- [Supplied material]:
--*--

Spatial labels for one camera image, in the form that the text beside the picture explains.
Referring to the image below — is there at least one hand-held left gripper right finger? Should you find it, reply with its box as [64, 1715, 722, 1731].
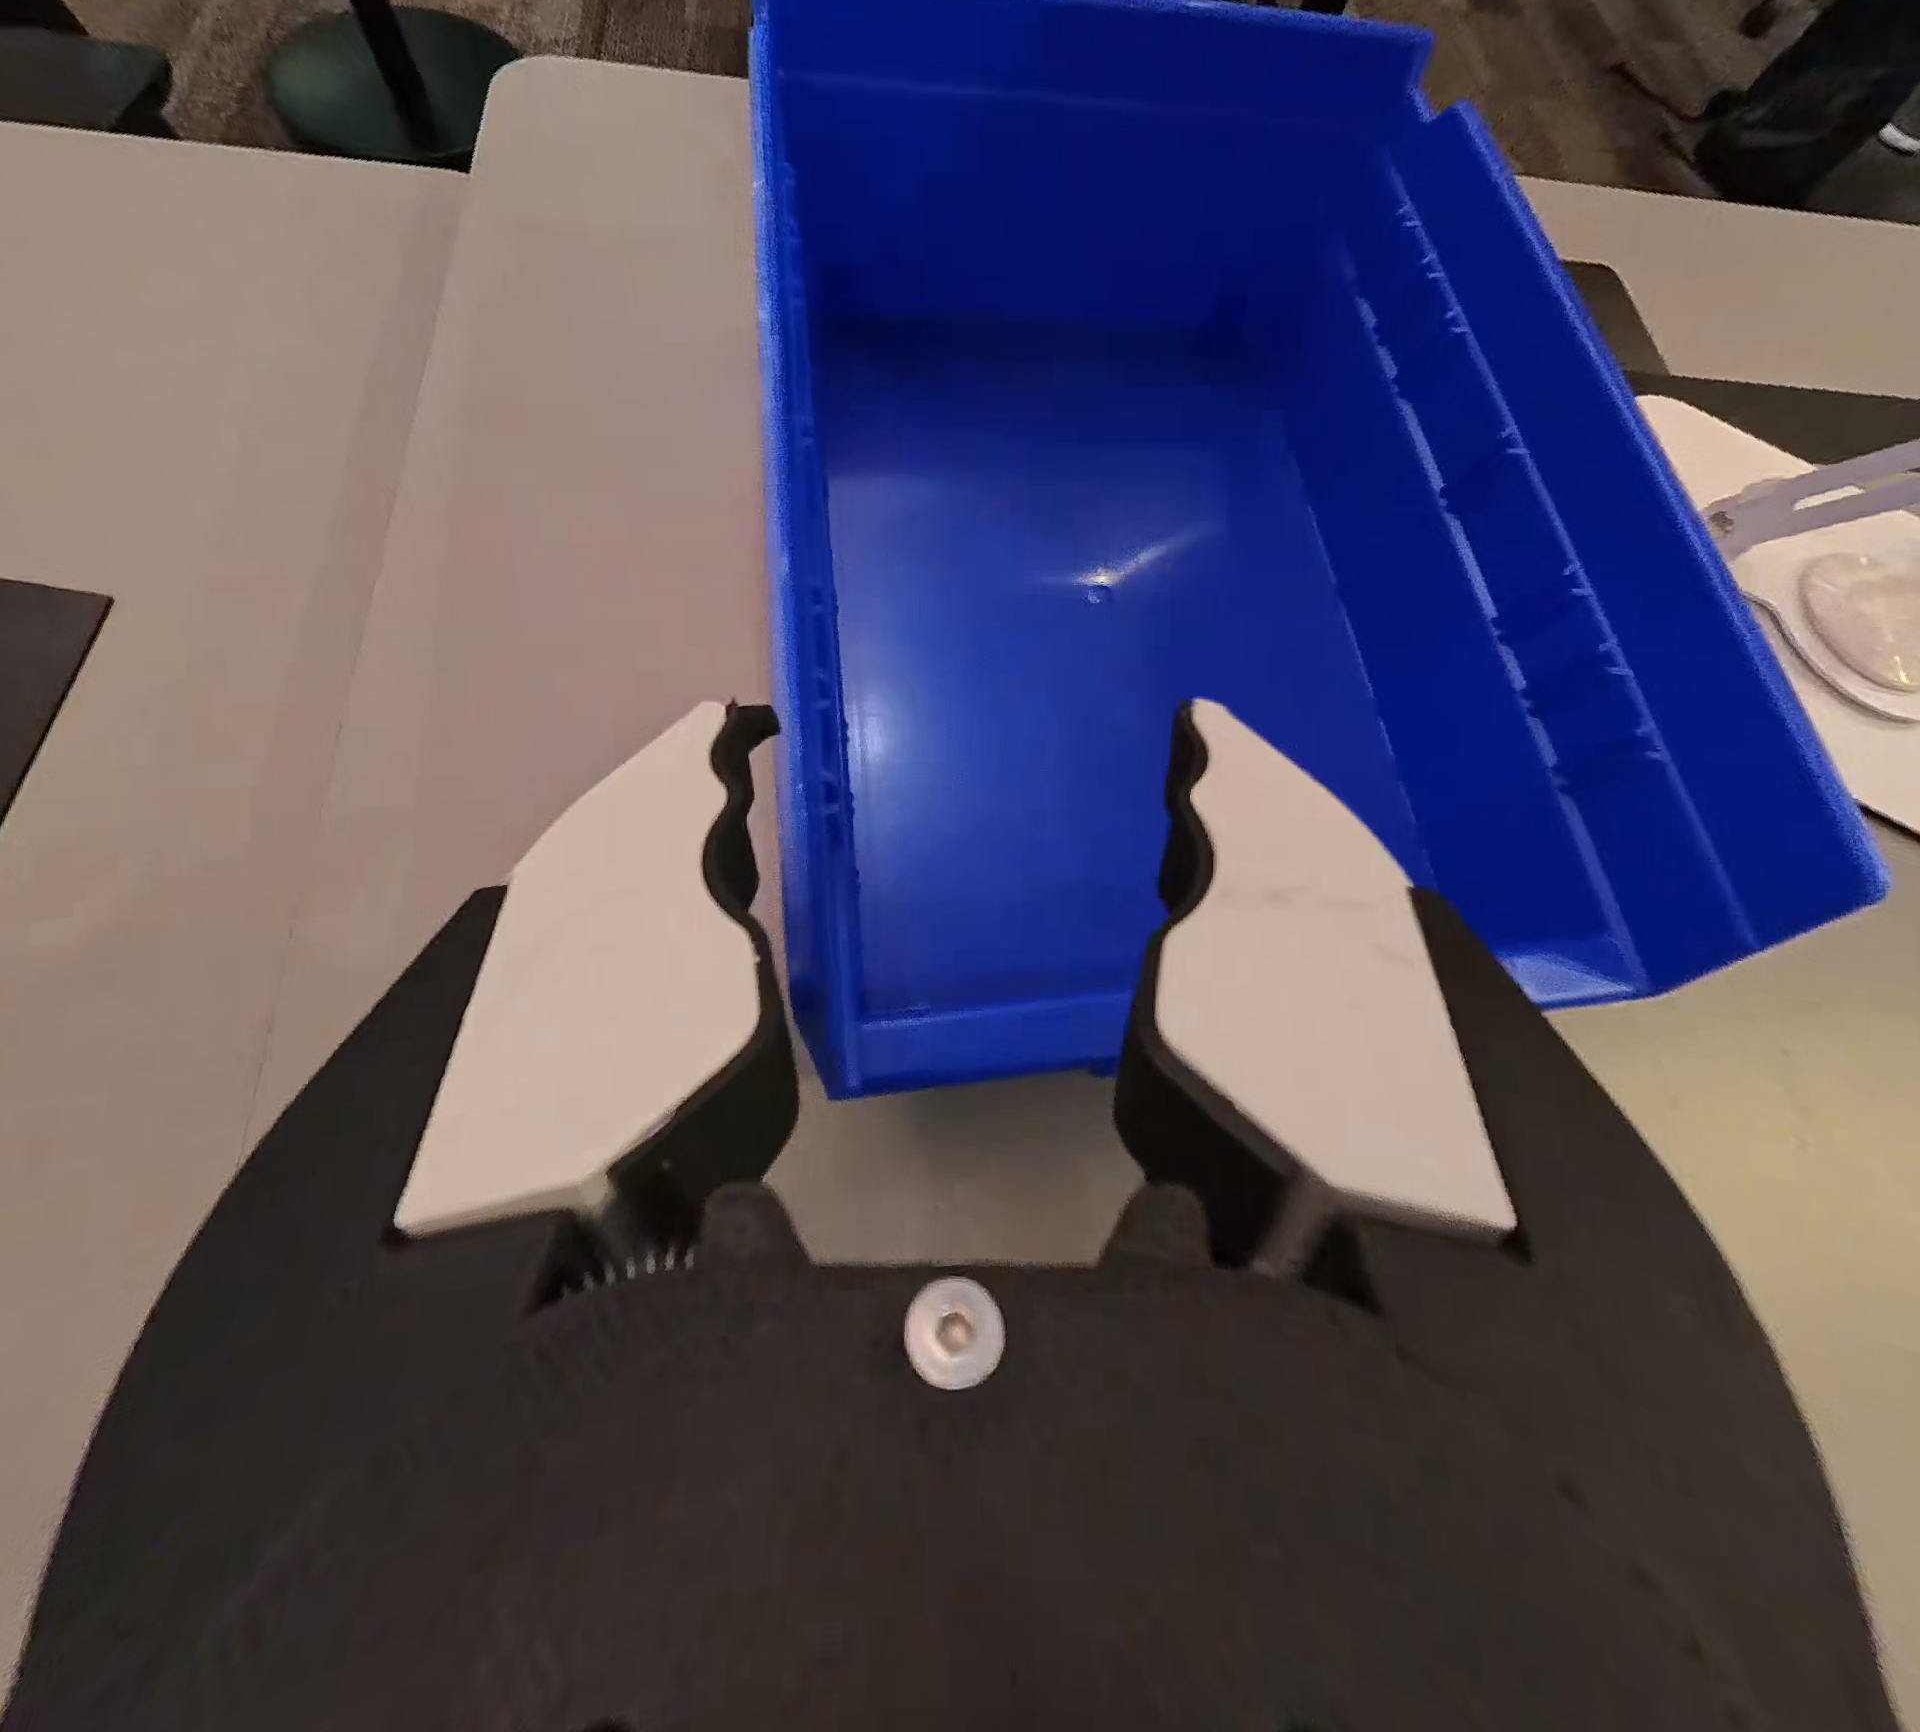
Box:
[1111, 696, 1520, 1273]

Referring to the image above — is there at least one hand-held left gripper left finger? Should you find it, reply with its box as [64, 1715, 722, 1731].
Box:
[391, 700, 801, 1240]

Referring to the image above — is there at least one blue plastic bin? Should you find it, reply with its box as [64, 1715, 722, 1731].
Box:
[743, 0, 1892, 1102]

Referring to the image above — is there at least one grey desk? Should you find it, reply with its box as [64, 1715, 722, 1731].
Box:
[0, 52, 1920, 1345]

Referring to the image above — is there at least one instruction sheet on stand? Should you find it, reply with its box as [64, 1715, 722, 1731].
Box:
[1632, 395, 1920, 843]

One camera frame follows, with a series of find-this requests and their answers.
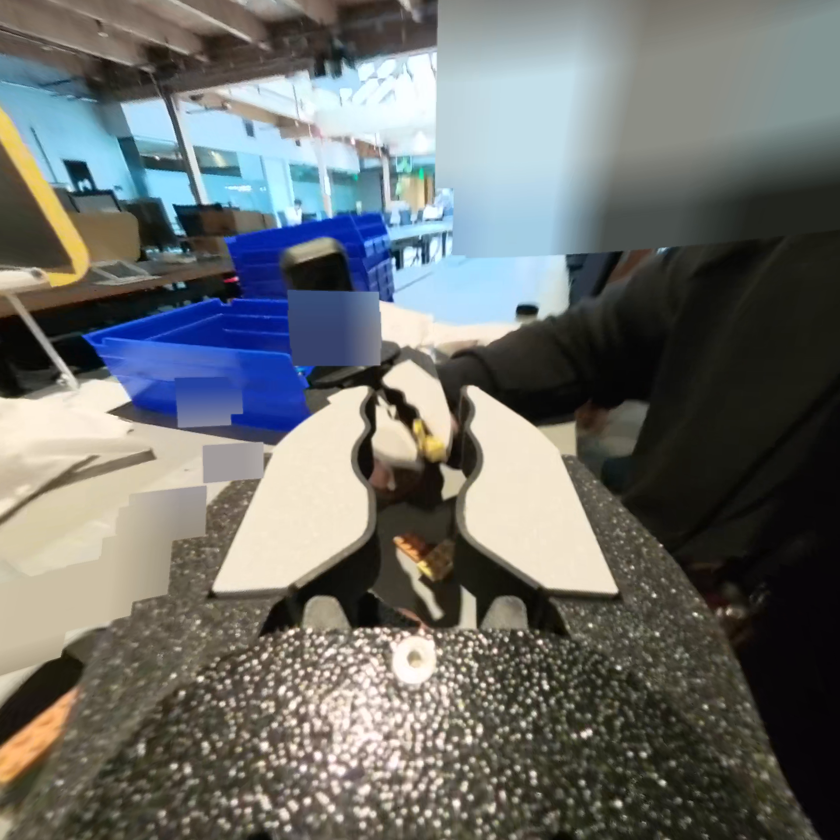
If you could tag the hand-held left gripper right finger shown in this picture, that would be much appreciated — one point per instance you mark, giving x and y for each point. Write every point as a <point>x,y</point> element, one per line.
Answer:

--*--

- [Try it]:
All that's required is the material above repeated exactly, minus any picture.

- [Task output]:
Spatial labels for one camera image, in the form that the text beside the picture explains.
Referring to the image below — is there at least one hand-held left gripper right finger? Should you find it, reply with its box as [64, 1715, 722, 1731].
Box:
[1111, 696, 1520, 1273]

Referring to the image above — is there at least one hand-held left gripper left finger? Should you find it, reply with its box as [64, 1715, 722, 1731].
Box:
[391, 700, 801, 1240]

Referring to the image above — is there at least one blue plastic bin? Should you find it, reply with its box as [64, 1715, 722, 1731].
Box:
[743, 0, 1892, 1102]

Referring to the image above — is there at least one grey desk? Should you find it, reply with its box as [64, 1715, 722, 1731].
Box:
[0, 52, 1920, 1345]

Referring to the image above — is there at least one instruction sheet on stand? Should you find it, reply with its box as [64, 1715, 722, 1731].
Box:
[1632, 395, 1920, 843]

One camera frame follows, with a series of find-this requests and their answers.
If you could tag the hand-held left gripper right finger shown in this picture, that would be much appreciated — one point per instance you mark, giving x and y for each point. Write every point as a <point>x,y</point> element, one per line.
Answer:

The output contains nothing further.